News & Events

PACE Mission Summer Training

Posted on: February 25th, 2022 in: National NASA

The NASA PACE Project and Ocean Carbon and Biogeochemistry (OCB) Project Office are excited to announce the upcoming summer class “What’s behind the curtain of the NASA Plankton, Aerosol, Cloud, ocean Ecosystem (PACE) mission?”  This one-week graduate-level course will provide in-depth insight into the upcoming PACE mission that is scheduled for launch in January 2024. The course will provide instruction on passive satellite remote sensing, with foci on both ocean and atmosphere. This will encompass not just lectures on Earth science, but also potential field trips and details on PACE instruments’ performance and how they relate to derived geophysical products, uncertainties, and ultimately, Earth system models.

The target audience includes graduate students, post-doctoral fellows, and early career professionals (<4 years from terminal degree) with the hope to engage the next generation of early career scientists in PACE, and the goal of equipping this next generation with specialized expertise in global Earth System passive remote sensing, as well as offering unique access to all elements of a major NASA flight project. In addition to PACE scientists, mission and instrument systems engineering staff will be accessible to share “behind-the-scenes” details that are often not readily available to the research community (e.g., design choices that impact products, agency hurdles that dictate the mission lifecycle, and rationales for instrument concepts).

Class details:
  • Location: in-person only in the Baltimore, MD area (exact venue TBD)
  • Timing: 1-5 August 2022
  • Participation: ~30 student enrollments
  • Cost: Travel and room/ board are covered via an OCB grant for qualified participants*  
  • SUBMIT APPLICATION BY 11 March 2022 (midnight ET) 

Qualified individuals from underrepresented groups in STEM will be prioritized to promote the diversity and inclusion aims of both OCB and NASA.

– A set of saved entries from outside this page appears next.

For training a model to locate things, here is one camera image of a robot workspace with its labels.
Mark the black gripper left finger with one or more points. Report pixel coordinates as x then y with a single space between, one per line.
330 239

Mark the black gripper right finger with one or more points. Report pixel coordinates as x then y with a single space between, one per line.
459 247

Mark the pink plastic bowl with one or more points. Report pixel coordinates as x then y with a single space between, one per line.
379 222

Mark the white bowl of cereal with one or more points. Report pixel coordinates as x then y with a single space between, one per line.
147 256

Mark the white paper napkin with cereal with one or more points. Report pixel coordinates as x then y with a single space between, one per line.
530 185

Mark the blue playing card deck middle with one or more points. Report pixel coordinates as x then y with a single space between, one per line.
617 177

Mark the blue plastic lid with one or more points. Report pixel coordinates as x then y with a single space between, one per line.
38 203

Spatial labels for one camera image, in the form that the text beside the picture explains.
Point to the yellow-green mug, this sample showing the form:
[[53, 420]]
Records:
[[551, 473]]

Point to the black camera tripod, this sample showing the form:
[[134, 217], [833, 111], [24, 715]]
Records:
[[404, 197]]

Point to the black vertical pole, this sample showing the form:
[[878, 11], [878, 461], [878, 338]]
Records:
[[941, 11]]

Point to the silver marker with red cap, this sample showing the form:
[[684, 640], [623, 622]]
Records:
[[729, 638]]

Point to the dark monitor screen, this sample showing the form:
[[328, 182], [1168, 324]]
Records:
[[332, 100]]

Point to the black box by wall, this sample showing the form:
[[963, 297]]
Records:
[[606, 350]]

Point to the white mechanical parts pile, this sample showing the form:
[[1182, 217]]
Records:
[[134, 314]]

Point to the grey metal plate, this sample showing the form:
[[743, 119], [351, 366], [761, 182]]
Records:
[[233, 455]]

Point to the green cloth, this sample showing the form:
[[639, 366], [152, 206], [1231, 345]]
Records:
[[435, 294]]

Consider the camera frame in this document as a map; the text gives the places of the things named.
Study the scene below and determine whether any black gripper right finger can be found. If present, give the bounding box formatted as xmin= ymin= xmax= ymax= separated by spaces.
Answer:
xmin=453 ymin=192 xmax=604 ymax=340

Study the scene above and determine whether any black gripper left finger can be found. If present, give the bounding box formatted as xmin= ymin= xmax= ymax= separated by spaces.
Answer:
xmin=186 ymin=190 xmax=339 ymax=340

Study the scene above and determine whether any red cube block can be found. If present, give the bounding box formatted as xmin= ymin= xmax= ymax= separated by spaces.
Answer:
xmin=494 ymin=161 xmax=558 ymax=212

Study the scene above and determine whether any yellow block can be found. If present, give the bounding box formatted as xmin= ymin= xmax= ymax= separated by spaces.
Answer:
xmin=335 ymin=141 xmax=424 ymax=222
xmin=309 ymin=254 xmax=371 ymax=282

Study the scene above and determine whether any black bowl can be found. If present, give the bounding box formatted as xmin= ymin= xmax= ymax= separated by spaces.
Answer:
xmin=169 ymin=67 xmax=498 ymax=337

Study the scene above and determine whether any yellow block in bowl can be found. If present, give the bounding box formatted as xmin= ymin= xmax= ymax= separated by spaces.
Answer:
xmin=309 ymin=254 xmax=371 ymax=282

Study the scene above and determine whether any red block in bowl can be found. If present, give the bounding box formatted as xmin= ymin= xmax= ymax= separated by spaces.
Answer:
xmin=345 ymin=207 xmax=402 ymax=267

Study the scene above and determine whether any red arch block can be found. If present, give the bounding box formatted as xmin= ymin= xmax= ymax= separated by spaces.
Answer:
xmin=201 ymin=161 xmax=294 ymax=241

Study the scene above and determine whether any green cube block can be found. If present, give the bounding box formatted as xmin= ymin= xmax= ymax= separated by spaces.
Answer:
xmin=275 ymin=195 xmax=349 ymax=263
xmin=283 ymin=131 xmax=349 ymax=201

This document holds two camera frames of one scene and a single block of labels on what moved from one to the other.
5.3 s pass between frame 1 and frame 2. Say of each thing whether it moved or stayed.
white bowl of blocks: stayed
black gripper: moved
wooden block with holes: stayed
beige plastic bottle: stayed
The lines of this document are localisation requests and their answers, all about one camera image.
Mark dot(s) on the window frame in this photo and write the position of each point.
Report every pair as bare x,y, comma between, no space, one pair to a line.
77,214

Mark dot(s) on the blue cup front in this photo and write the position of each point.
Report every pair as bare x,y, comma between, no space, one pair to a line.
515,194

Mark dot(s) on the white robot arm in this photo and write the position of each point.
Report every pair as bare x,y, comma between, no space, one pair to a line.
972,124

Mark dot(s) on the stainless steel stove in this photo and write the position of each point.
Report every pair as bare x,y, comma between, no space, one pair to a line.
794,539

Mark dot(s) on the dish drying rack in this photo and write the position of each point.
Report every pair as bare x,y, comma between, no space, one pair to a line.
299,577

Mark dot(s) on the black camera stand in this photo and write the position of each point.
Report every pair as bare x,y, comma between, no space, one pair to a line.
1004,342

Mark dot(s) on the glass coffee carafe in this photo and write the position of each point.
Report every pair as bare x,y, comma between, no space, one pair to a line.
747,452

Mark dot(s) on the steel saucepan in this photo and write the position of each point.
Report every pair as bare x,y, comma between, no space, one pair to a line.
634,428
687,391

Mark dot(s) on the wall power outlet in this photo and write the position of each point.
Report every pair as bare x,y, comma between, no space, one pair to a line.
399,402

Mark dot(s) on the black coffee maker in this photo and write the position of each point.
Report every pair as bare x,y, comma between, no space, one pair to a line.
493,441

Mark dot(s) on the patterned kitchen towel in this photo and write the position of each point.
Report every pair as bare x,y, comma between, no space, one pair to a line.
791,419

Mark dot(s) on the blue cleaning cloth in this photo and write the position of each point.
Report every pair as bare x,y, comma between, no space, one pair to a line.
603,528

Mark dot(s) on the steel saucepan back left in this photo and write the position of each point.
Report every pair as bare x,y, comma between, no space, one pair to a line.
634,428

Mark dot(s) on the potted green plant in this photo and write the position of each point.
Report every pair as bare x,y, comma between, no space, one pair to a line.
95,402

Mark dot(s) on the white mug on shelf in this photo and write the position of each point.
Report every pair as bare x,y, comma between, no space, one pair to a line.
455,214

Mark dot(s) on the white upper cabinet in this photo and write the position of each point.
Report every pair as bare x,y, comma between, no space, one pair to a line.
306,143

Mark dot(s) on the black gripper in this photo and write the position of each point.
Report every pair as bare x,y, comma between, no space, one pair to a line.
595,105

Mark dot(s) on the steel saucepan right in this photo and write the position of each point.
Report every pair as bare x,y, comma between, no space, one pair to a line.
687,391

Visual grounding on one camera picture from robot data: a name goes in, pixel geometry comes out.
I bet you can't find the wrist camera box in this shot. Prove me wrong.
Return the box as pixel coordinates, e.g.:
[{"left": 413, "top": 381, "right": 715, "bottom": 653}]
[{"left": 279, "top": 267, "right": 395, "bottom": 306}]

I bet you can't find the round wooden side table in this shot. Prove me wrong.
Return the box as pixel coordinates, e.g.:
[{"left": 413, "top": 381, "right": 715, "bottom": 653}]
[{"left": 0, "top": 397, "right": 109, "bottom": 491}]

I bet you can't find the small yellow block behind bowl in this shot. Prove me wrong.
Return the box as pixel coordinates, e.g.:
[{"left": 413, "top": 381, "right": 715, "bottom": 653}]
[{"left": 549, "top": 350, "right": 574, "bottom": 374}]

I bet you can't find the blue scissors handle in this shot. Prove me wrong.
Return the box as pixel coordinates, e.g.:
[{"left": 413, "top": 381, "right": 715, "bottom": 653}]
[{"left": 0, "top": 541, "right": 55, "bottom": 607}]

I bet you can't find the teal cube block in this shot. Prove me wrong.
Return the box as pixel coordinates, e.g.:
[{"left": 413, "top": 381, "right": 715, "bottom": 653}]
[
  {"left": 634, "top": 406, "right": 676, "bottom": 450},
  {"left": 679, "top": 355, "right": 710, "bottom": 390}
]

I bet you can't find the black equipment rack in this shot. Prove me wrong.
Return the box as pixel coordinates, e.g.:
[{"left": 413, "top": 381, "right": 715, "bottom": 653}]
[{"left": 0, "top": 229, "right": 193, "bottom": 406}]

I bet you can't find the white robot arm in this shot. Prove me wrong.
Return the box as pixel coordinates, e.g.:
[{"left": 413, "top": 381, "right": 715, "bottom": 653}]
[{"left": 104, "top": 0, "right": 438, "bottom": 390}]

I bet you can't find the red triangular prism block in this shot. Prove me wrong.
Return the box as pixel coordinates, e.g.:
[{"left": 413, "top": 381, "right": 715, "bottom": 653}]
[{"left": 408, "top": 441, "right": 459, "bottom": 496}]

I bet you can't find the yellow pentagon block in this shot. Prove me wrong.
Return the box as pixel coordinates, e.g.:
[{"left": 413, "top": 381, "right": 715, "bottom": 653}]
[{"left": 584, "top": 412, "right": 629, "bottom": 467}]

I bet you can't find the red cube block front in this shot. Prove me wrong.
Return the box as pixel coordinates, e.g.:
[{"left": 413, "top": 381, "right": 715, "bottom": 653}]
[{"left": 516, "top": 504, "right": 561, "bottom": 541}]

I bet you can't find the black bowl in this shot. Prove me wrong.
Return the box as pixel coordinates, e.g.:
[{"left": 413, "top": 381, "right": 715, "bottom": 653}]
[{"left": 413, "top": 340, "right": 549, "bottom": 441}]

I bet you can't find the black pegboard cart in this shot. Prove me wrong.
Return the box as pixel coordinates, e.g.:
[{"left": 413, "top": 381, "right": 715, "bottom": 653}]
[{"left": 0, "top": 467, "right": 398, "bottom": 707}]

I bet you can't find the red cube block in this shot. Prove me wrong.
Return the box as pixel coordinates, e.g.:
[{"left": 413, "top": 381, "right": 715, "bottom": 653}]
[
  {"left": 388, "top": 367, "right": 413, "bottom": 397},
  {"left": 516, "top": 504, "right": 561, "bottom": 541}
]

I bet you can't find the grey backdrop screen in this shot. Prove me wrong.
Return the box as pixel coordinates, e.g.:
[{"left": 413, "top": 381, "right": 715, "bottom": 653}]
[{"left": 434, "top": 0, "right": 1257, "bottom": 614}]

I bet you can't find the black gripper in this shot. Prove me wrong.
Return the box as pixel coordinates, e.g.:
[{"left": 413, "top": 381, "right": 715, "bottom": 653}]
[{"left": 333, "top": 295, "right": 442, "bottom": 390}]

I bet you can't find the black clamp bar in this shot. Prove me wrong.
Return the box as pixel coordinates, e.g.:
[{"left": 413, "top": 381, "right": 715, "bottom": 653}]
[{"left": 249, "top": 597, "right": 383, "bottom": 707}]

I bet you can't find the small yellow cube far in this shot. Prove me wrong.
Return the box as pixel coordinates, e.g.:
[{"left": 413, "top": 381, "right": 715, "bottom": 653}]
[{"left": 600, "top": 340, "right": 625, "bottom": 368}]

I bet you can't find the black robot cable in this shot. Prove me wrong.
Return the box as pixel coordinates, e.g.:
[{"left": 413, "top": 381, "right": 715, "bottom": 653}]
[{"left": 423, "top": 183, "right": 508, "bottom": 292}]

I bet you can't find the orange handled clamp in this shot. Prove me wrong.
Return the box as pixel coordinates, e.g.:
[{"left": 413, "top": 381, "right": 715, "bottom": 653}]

Application requirements include: 
  • Contact information 
  • Personal statement that illustrates how this class will support your professional development and future work (limit of 1800 characters, including spaces) 
  • Abbreviated (2-page biosketch format) CV
  • Letter of support from an advisor, mentor, or supervisor (this should be sent directly from your supervisor to the OCB Office (

Applications will be evaluated by the organizing committee based on timeliness in career and capacity to benefit from course, background and relevant experience, and capacity to play a future leadership role in PACE and/or satellite oceanography. While the majority of the class will likely be composed of US-based students, international students* will also be considered for admission. Application decisions will be distributed by April 8.